■ **Task directions**
Every line from the top of the records below through the one containing "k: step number" must be copied exactly, and the pictures must not be.

--- START ---

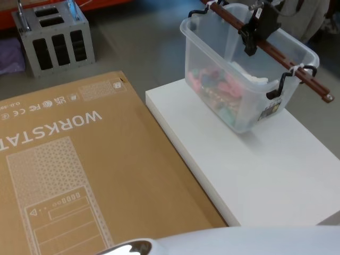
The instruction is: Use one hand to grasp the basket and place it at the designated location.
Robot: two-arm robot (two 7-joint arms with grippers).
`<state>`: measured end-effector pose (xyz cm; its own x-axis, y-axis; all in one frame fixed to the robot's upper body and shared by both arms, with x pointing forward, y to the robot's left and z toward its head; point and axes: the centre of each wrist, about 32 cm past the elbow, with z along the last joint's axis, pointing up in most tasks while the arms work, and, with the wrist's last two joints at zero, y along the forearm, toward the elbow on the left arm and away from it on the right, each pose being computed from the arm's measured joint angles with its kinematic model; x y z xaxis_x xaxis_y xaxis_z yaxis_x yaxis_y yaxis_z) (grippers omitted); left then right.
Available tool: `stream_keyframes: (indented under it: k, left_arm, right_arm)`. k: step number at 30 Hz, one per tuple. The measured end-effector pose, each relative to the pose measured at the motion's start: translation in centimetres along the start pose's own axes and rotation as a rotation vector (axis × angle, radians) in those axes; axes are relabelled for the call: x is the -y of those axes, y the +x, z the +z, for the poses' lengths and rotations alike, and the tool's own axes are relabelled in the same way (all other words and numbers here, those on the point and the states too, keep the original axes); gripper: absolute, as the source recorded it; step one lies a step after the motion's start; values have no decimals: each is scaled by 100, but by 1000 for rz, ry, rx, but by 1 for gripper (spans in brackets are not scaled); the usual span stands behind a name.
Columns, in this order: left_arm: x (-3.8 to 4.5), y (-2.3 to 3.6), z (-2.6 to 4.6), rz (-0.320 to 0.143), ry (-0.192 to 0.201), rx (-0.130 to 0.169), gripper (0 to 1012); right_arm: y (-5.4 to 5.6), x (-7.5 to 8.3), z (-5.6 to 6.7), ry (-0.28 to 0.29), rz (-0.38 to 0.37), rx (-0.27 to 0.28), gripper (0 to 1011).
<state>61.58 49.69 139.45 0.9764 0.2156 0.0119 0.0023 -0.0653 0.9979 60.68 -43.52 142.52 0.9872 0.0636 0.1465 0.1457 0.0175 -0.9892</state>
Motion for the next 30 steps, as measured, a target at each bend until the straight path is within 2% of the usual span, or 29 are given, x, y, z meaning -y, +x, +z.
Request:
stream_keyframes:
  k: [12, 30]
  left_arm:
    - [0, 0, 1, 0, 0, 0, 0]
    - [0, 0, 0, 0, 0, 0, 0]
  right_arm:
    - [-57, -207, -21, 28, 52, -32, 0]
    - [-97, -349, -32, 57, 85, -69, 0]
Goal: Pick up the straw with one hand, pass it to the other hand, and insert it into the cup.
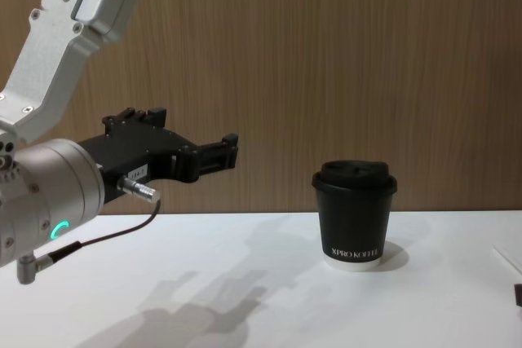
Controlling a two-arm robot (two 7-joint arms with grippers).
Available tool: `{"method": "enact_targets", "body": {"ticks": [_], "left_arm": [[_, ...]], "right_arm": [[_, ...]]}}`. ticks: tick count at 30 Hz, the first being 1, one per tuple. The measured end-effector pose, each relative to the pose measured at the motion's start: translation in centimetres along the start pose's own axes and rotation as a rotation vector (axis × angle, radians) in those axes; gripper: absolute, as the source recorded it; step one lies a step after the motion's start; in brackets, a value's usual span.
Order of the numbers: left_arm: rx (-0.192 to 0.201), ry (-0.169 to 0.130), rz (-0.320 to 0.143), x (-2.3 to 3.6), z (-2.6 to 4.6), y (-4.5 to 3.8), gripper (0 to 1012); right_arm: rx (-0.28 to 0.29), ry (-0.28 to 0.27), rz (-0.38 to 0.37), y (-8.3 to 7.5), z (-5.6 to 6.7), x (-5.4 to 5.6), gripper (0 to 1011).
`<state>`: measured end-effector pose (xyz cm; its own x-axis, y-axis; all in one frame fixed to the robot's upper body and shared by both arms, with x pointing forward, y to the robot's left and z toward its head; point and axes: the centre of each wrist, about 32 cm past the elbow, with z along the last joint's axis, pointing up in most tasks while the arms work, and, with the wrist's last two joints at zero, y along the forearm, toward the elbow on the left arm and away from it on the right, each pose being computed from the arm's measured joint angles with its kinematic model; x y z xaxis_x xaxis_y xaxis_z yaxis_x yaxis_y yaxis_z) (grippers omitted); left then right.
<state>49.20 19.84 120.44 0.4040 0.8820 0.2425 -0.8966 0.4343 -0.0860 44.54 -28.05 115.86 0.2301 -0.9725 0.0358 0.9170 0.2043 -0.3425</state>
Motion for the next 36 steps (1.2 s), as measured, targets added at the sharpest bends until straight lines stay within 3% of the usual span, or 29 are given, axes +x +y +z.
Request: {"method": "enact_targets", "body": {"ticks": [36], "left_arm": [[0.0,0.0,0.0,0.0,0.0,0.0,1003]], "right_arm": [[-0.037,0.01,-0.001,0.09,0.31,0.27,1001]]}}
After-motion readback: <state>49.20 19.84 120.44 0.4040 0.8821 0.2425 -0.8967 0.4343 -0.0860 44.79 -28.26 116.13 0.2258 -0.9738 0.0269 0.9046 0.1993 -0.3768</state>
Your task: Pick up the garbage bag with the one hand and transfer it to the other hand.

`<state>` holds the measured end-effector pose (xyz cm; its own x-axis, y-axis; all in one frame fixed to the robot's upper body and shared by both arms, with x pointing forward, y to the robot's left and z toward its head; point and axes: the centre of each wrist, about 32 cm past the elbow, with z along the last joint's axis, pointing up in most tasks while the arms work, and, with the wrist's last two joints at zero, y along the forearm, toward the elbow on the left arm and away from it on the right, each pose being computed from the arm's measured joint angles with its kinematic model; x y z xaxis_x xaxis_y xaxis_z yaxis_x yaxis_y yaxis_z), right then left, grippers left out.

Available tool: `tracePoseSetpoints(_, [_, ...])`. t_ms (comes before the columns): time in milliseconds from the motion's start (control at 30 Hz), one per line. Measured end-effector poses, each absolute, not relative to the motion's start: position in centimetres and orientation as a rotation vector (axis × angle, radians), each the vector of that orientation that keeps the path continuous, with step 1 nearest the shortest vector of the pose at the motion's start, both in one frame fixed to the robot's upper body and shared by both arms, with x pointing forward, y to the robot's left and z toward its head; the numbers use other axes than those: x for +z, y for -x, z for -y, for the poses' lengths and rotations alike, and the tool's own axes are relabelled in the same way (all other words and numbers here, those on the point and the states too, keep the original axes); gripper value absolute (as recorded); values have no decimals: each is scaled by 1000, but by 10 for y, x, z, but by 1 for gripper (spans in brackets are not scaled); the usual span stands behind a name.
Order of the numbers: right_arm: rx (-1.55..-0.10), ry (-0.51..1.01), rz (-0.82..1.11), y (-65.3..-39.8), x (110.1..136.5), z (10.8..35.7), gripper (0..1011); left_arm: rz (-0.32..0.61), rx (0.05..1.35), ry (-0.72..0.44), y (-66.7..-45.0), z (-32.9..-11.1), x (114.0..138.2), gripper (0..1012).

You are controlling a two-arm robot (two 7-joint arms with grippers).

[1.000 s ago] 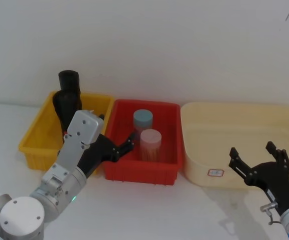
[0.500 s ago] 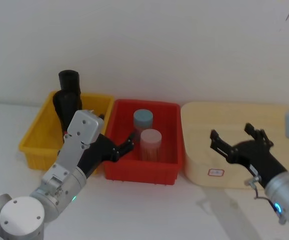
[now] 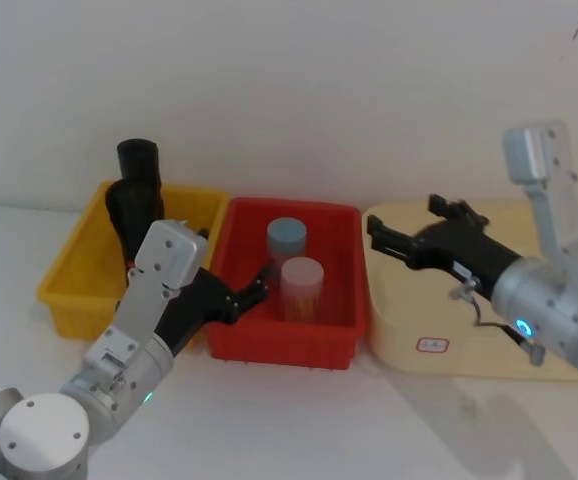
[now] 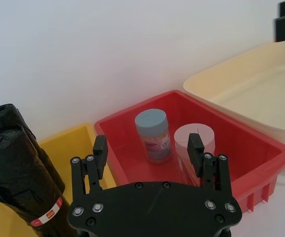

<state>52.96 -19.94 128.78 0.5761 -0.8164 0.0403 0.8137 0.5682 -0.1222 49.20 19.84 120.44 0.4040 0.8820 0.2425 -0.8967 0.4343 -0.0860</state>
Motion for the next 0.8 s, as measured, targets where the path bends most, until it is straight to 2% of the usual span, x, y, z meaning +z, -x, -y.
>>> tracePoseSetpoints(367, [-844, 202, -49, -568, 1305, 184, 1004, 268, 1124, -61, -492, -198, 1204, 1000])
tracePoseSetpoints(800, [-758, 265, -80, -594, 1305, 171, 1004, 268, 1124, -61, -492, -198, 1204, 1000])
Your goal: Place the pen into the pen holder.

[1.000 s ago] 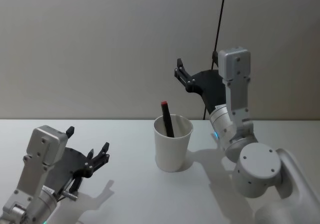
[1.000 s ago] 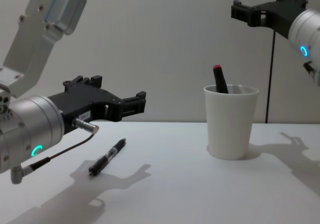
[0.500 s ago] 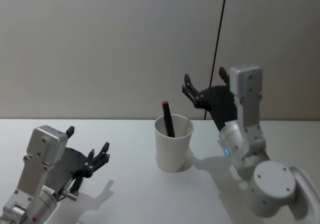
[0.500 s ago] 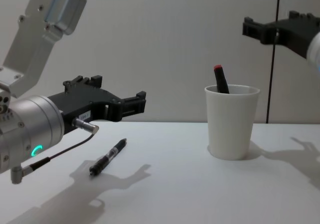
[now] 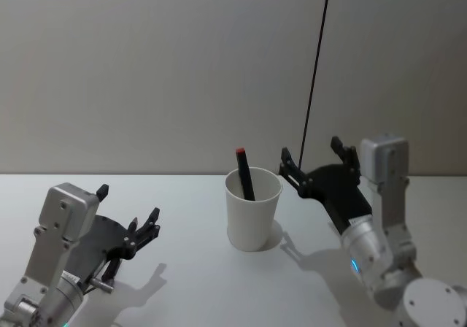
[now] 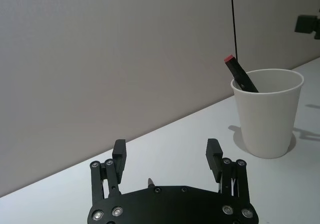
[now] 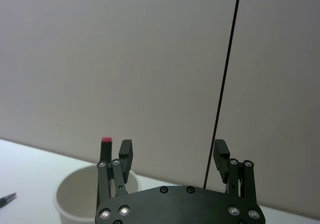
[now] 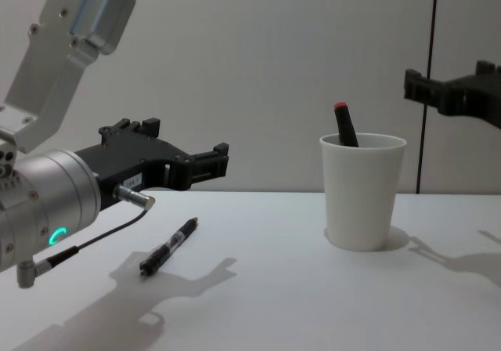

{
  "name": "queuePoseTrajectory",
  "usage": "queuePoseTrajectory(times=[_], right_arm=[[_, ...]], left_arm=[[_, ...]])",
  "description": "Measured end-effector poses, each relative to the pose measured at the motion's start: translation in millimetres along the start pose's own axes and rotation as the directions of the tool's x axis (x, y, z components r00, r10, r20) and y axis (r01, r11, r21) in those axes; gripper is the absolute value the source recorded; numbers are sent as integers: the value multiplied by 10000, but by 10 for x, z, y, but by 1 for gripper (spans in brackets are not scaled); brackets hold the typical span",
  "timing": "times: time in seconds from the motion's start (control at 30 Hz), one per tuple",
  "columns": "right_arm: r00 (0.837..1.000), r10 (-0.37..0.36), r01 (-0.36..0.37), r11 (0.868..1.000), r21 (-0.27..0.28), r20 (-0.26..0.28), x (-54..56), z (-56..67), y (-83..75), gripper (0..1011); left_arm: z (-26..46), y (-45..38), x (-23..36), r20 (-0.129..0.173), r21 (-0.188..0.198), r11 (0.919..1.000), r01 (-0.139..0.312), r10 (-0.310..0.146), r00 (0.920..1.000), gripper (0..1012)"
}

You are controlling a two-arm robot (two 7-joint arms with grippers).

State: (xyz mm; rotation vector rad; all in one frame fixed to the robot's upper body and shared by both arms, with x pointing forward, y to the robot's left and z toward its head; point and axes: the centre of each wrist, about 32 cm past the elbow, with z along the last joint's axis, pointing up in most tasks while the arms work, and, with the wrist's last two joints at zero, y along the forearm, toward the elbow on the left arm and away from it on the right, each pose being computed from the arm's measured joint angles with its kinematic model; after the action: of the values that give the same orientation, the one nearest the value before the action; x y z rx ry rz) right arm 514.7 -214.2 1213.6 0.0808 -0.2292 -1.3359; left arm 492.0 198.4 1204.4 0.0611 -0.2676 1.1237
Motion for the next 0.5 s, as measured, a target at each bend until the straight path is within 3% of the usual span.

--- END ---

■ **Task result**
The instruction is: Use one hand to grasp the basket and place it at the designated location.
Robot: two-arm robot (two 7-joint arms with grippers).
`<state>`: measured end-effector pose (xyz cm; its own x-axis, y-axis; all in one frame fixed to the robot's upper body and shared by both arms, with x pointing forward, y to the robot's left and z toward its head; point and axes: the centre of each wrist, about 32 cm past the elbow, with z along the last joint's axis, pointing up in most tasks while the arms work, and, with the wrist's last two joints at zero, y along the forearm, toward the elbow on the left arm and away from it on the right, each pose being computed from the arm's measured joint angles with its kinematic model; x y z xaxis_x xaxis_y xaxis_z yaxis_x yaxis_y yaxis_z) (grippers omitted); left then right.
Available tool: `stream_keyframes: (indented under it: k, left_arm, right_arm)`. k: step number at 30 Hz, one per tuple. The measured end-effector pose, each relative to the pose measured at the motion's start: translation in centimetres along the start pose's own axes and rotation as a rotation vector (axis × angle, radians) in those axes; axes are relabelled for the call: x is the -y of those axes, y the +x, z the +z, for the poses' lengths and rotations alike, and the tool's own axes are relabelled in the same way (all other words and numbers here, those on the point and the states too, keep the original axes); gripper: absolute, as the source recorded it; step one lies a step after the motion's start; values have no decimals: each is scaled by 100, but by 1000 for rz, ry, rx, but by 1 for gripper (spans in brackets are not scaled); the usual span stands behind a name.

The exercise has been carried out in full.